View transformer is a way for plugins to arbitrarily change the stream of tokens (for example by transforming content or injecting virtual text like headers). Honestly, I'm not sure I need it - the idea was to allow plugins to completely rewrite the token stream that gets rendered. All the use cases I had in mind are better served by other mechanisms: markdown preview, for example, uses "omit" overlays tied to specific positions in the stream, to remove markup. I also don't like the view transform because:

  1. It breaks the "everything is done incrementally" model, because it's monolithic - processes the entire viewport at every frame render.
  2. It introduces potential nondeterminism into the render flow - a plugin may return different transformation result for the same input at different times.

I'll probably remove view transforms unless I find a unique use case that can't be solved in another way aside from allowing a plugin to fully transform the incoming token stream.

Renderer Output

The renderer pipeline constructs a set of ViewLines, which are objects describing visual rows on the screen. It simultaneously iterates over the various marker trees (interval trees) in lockstep and maintains a list of currently active markers, which enter and leave this list as the iteration over the source bytes progresses. The ViewLines are composed of text spans with their final calculated decorations. The text spans also take care of accumulating unicode characters into graphemes, which are sets of characters that must be rendered in a single overlapping position on the screen (for example in Thai). Also per visual line we calculate the gutter info (various icons like "line changed in git" indicators) + line numbers.

All of these visual lines are emitted in a single LineRenderOutput struct.

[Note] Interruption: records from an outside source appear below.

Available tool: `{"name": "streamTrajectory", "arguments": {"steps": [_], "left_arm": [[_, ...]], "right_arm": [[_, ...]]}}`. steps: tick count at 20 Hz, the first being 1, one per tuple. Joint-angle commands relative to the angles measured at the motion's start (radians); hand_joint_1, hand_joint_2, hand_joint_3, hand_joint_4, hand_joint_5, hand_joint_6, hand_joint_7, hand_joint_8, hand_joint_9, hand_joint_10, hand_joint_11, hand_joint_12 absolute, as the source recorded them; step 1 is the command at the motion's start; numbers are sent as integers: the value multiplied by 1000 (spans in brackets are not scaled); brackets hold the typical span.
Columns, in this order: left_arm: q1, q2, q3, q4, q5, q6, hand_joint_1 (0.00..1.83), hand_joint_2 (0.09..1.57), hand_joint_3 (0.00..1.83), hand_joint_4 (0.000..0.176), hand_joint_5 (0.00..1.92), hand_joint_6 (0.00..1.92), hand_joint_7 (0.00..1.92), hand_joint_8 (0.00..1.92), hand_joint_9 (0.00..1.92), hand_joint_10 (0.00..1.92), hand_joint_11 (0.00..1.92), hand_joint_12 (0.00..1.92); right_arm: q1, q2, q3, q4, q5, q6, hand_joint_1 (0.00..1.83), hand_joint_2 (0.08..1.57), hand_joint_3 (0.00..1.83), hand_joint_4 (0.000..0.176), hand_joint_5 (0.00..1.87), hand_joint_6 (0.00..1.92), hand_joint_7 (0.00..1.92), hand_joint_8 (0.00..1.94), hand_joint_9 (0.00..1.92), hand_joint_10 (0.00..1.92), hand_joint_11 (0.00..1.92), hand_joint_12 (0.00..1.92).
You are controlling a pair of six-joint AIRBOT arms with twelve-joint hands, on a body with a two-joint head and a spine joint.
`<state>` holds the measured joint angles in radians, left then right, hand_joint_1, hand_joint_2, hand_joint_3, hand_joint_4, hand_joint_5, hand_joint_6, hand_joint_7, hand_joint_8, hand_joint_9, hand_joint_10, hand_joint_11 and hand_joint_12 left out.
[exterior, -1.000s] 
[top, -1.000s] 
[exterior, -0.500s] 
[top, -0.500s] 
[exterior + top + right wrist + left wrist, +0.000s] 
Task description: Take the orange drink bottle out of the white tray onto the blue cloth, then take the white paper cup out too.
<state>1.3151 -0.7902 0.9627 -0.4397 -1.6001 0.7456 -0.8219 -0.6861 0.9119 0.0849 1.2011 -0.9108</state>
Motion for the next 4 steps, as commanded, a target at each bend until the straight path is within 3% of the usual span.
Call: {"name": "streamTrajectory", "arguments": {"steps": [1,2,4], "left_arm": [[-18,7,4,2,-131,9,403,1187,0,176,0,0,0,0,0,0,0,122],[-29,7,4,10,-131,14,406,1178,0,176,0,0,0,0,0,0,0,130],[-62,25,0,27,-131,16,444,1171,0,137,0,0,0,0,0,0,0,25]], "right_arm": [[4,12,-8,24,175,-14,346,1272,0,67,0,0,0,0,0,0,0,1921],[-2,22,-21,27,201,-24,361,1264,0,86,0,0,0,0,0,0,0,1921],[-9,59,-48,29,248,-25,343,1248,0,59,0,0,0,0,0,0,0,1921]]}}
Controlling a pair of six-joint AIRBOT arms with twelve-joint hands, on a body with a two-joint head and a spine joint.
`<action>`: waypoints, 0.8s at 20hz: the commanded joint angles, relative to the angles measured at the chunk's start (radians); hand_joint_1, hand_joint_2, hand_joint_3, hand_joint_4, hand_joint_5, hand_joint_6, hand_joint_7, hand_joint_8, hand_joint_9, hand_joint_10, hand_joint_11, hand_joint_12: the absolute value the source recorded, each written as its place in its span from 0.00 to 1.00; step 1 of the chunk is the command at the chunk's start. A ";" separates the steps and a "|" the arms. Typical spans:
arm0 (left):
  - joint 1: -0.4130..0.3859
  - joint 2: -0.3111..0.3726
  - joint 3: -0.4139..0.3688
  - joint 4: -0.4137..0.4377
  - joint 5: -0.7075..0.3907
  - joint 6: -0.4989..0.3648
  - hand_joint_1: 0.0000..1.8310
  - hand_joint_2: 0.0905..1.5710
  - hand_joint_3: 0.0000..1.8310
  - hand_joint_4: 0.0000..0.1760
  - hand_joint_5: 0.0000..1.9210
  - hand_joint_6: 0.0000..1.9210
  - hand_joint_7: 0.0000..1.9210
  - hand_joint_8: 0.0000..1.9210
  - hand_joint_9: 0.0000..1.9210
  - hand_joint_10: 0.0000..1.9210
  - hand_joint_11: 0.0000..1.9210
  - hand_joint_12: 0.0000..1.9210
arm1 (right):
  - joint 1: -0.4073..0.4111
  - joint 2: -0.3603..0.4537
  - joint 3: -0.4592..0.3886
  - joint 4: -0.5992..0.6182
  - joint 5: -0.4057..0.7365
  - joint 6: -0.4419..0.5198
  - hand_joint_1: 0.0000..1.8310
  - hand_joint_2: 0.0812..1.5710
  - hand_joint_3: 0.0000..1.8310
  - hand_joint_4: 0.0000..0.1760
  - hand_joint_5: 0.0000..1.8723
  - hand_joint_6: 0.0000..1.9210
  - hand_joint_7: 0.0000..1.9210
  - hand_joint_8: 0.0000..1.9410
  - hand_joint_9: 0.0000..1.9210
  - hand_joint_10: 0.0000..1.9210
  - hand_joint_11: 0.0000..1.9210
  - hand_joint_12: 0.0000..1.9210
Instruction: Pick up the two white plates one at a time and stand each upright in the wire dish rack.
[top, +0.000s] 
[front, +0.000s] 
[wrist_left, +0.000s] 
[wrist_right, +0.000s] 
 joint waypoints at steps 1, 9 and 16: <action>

The next step passes this calculated rendered output to the drawing functions, which convert it to a ratatui input and sends it off to ratatui (the excellent TUI rendering library used by Fresh).

Client/Server Sessions

Fresh supports running a server-mode process that retains a session, which you can detach or reattach from, using another process acting as a client. This is useful for sending "open file" commands to an already open Fresh process from another program via a cli command, such as a coding agent, or a git command that needs an editor, or a file manager (like Yazi). Another use case is reconnecting to a session you started earlier on a remote machine, if you don't want to use a terminal multiplexer like tmux (I myself use tmux extensively, but not everybody likes it). emacsclient is an example of the same feature in another text editor.

Clients in Fresh are very thin. They send terminal events to the server, and receive from the server the raw rendering output - pre-rendered ANSI bytes. All the client needs to do for rendering is to set the terminal mode to raw, and pipe bytes from the server to the terminal.

Summary

Memory efficiency and low latency drive the architecture of Fresh to only do as much work as needed:

  • The piece tree with optional lazy-loading support enables huge files to be loaded instantly and with minimal memory overhead. Small (i.e. normal) files load everything to memory and benefit from the advantages.
  • The rendering pipeline only walks / evaluates the parts of the tree that are required for filling the current viewport. Never the entire buffer.
  • Syntax highlighting uses caching that re-synchronizes to a near checkpoint after buffer edits, and makes an effort to avoid whole-buffer reparsing. For huge files, syntax highlighting only parses a small area around the current viewport window.
  • Interval trees make it efficient to lookup / iterate / mutate sub-ranges of metadata annotations while keeping them aligned with the text by efficiently adjusting to offset shifts.

There are many other aspects the design of Fresh that may be interesting to blog about (generic settings editor, split pane system, embedded terminals and scrollback, prompts and command palettes). These all rely on the core storage and rendering pipeline.